- [Exercise objective]:
Every line of the entries below that mentions "camera" is to be copied out.

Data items
○ ○ ○ ○

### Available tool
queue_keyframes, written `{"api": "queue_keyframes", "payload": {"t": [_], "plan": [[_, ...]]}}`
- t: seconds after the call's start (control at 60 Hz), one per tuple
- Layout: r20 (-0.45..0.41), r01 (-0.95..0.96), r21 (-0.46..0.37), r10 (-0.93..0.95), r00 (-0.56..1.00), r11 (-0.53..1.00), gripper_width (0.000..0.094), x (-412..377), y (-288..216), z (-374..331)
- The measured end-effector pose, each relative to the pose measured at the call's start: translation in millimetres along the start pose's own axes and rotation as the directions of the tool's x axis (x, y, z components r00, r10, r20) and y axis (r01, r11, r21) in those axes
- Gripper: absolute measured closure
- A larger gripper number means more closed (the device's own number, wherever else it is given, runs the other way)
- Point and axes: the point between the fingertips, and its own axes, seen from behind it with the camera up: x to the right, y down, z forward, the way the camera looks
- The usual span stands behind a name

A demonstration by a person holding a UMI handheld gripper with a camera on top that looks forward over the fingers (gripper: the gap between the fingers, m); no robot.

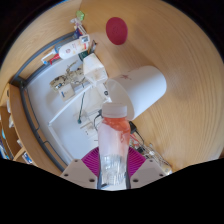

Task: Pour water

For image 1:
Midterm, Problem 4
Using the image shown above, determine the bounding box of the black charger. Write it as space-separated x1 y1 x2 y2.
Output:
128 121 138 134

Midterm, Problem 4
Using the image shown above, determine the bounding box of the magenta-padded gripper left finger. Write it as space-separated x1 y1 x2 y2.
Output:
59 146 101 190

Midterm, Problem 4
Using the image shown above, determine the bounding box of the green packet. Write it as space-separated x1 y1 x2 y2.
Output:
75 9 86 20

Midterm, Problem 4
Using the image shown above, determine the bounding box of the white desk lamp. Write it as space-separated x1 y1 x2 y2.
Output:
48 83 105 126

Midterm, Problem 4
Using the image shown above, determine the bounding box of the flat round red coaster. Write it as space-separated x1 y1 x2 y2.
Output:
105 16 129 46

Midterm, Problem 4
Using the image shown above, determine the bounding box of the grey metal desk frame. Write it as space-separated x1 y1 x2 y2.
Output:
9 31 81 173

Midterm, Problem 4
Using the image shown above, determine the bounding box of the clear white-capped drink bottle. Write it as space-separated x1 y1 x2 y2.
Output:
97 102 132 188

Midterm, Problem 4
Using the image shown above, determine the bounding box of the small white thermometer display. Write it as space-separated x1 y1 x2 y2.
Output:
79 34 91 44

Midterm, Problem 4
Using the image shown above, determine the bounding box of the white paper cup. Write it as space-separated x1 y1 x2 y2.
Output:
104 65 168 122

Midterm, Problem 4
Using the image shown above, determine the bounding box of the brown tree figurine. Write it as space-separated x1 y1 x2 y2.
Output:
49 64 86 93

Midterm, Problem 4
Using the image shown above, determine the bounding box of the blue white-nozzle spray bottle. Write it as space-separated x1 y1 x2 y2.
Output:
40 29 84 66

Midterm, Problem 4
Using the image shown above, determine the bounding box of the white red-pump lotion bottle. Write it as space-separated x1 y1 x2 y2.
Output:
49 34 91 66

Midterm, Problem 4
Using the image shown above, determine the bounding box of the white wall box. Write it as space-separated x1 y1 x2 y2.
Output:
60 83 76 102

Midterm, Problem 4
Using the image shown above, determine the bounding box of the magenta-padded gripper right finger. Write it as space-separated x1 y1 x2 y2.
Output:
126 146 174 190

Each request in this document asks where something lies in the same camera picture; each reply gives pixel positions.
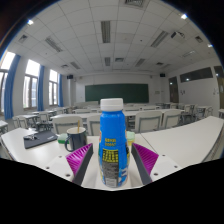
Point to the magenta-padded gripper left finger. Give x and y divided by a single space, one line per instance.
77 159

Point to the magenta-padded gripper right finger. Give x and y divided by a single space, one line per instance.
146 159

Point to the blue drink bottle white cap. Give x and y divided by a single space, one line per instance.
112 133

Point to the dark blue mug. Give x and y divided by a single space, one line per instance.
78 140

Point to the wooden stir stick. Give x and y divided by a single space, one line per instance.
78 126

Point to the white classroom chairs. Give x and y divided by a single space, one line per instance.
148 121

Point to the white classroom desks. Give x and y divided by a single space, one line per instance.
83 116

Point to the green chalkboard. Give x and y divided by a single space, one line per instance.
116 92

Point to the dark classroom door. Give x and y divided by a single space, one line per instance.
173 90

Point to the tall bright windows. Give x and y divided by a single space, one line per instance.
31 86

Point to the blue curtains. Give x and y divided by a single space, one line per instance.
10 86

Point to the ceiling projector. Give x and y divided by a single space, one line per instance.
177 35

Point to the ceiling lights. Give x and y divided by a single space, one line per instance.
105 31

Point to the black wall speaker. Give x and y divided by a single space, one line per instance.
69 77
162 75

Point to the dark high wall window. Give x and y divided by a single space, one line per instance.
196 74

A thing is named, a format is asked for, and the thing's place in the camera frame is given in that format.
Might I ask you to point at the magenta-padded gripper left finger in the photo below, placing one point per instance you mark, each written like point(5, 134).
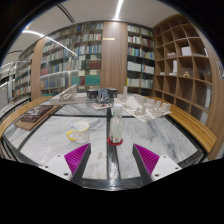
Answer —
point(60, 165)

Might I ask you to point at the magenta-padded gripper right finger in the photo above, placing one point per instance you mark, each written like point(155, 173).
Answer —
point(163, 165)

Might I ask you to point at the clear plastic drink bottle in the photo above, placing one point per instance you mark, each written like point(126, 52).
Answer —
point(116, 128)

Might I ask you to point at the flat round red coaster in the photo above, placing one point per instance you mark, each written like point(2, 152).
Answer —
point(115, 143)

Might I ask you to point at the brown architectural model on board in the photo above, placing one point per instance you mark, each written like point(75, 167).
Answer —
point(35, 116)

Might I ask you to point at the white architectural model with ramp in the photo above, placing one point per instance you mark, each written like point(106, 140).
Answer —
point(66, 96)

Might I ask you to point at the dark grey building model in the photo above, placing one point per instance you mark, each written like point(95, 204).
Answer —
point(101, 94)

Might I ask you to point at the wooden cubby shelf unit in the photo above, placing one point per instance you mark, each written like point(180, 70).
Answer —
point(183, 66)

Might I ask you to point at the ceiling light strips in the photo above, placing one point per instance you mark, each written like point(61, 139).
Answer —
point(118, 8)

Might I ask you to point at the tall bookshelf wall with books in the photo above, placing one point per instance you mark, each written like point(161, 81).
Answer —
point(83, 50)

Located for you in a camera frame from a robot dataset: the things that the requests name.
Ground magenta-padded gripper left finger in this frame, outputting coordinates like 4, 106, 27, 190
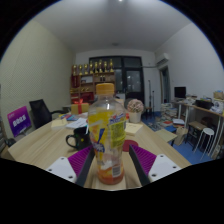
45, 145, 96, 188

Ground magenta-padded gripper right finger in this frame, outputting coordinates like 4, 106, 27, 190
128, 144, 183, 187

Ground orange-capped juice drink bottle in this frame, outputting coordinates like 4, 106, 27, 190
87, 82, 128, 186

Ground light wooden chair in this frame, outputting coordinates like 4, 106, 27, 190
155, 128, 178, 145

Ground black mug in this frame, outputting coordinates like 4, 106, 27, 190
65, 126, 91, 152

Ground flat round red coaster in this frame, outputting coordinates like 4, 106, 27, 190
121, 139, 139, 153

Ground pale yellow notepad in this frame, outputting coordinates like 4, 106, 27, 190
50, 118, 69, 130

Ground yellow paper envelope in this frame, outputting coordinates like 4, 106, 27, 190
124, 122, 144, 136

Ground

○ ○ ○ ○

- [Result below]:
- Point and axes: the point between the fingertips, and its own axes, seen from behind it with the camera up: x to the right, y down, z forward, the way the camera looks
A demonstration by a person holding a UMI handheld gripper with a camera on top that looks forward over the fingers (gripper: the gap between the fingers, m); no robot.
Each request in this document asks where something lies in the same camera picture; each reply gives pixel positions.
A thing is named, a format is asked for, and the thing's place in the camera frame is given in that format.
Located for you in a camera frame from a robot dataset: the things that the requests name.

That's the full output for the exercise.